The second mode, what one might call the ‘Romantic/escapist’ strategy, is examined in works by Darren Almond, Wolfgang Staehle and Kimsooja. Here Verhagen provides an incisive critique of art practices that respond to the social processes of globalization by returning to nature, aestheticism or localism. For his Fullmoon series (1988–ongoing), Almond has taken photographs at night using very long exposure in remote tourist destinations—the island of Rugen, the Huangshan mountains—which Verhagen likens to the sublime scenes of Caspar David Friedrich or Turner. Almond carefully frames the scenes to exclude all recognizable signs of tourism—paths, cable cars, beach huts, viewing platforms, roads and tourists themselves. For Verhagen, Almond is simplistically trying to recover certain private experiences that have been made impossible by tourism. His work fails to examine critically the historical relation between tourism and Romanticism, or to acknowledge that the longing for more ‘authentic’ travel is constantly internalized and repackaged by the tourism industry.
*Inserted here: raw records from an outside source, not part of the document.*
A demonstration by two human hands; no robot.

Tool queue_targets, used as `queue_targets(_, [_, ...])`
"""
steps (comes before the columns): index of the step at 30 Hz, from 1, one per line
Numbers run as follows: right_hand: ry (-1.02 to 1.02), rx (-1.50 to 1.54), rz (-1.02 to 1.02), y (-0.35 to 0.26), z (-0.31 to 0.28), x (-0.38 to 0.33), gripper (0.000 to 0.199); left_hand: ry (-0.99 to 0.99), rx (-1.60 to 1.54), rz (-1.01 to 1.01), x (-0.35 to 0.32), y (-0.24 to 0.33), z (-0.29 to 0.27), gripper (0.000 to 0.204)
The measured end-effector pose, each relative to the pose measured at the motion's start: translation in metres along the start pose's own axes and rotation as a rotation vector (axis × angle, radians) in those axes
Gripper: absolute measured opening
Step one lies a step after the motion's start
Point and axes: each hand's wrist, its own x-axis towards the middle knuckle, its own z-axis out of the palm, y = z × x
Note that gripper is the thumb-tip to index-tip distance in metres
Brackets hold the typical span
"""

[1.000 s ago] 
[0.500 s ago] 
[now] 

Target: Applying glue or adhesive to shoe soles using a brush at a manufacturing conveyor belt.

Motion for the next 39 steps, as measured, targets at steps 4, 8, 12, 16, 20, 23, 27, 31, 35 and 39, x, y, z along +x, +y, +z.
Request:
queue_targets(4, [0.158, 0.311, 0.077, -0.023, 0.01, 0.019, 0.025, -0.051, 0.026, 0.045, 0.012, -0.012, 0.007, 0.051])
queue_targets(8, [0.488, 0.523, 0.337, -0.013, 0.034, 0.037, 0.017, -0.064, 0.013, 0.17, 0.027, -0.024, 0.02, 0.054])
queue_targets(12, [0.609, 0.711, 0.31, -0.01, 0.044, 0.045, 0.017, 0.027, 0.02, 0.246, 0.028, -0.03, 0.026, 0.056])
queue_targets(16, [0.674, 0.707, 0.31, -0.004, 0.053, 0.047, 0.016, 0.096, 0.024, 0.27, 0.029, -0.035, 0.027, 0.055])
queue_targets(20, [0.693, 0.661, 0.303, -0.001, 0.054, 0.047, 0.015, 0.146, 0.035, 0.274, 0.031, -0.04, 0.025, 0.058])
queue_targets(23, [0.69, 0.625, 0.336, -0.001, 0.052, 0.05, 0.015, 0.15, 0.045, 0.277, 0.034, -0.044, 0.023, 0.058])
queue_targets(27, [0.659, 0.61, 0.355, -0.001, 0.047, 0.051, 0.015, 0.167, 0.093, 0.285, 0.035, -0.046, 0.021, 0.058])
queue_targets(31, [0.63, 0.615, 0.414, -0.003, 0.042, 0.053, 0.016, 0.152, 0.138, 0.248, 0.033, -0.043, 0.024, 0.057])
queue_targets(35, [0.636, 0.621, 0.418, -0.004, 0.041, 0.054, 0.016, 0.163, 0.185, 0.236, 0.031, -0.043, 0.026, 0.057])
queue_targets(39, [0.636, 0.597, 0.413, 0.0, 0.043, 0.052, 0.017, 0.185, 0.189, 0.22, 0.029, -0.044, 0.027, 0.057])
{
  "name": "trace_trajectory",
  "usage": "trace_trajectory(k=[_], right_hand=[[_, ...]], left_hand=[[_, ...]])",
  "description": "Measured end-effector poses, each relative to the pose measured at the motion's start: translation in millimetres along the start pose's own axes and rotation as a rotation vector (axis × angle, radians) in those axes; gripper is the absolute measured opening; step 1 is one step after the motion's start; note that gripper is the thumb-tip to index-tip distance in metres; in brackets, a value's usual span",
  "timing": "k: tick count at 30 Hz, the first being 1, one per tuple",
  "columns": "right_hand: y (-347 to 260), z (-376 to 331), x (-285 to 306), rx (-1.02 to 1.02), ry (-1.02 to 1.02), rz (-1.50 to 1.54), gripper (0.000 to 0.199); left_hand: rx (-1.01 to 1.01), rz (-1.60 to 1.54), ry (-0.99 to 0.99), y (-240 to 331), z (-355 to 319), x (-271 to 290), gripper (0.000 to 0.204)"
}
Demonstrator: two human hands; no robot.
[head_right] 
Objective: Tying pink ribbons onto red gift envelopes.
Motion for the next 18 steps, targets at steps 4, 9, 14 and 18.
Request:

In his 1996 essay, ‘A Theory of Tourism’, Enzensberger noted that tourism advanced in step with industrial capitalism, as an expanding urban bourgeoisie took advantage of new means of transport to escape from increasingly congested cities. But as tourists’ experiences are entirely shaped by the forces they wish to break away from, their radical taste for new freedoms is inevitably frustrated. Tourism is thus ‘always outrun by its refutation’. This dialectic is the driving force of tourism’s development, and it ‘redoubles its efforts after each defeat’. For Verhagen, Enzensberger’s point retains its relevance today, the rise of global trade and the development of budget travel going hand-in-hand since the 1960s, both shaping tourism into a ‘potent instance in the expansion in global trade and a catalyst for other forms of social exchange’, as well as a tangible mode for insertion into global circuits. Verhagen contrasts Almond’s work to the direct engagement with mass tourism in Peter Fischli and David Weiss’s Visible World (1986–2001), an installation of 3,000 tourist photos displayed on light-boxes. More jarring is Turista (1994) by Francis Alÿs, an important artist for Verhagen. In this performance piece, documented in photographs, Alÿs stands beside the plumbers, carpenters and electricians offering their services on the Zócalo in Mexico City, his own sign reading ‘Turista’. As Verhagen comments, ‘In Alÿs’s action, the inappropriateness of his appearance among the job seekers illuminates his privilege and, by extension, the structural economic imbalances that underlie it.’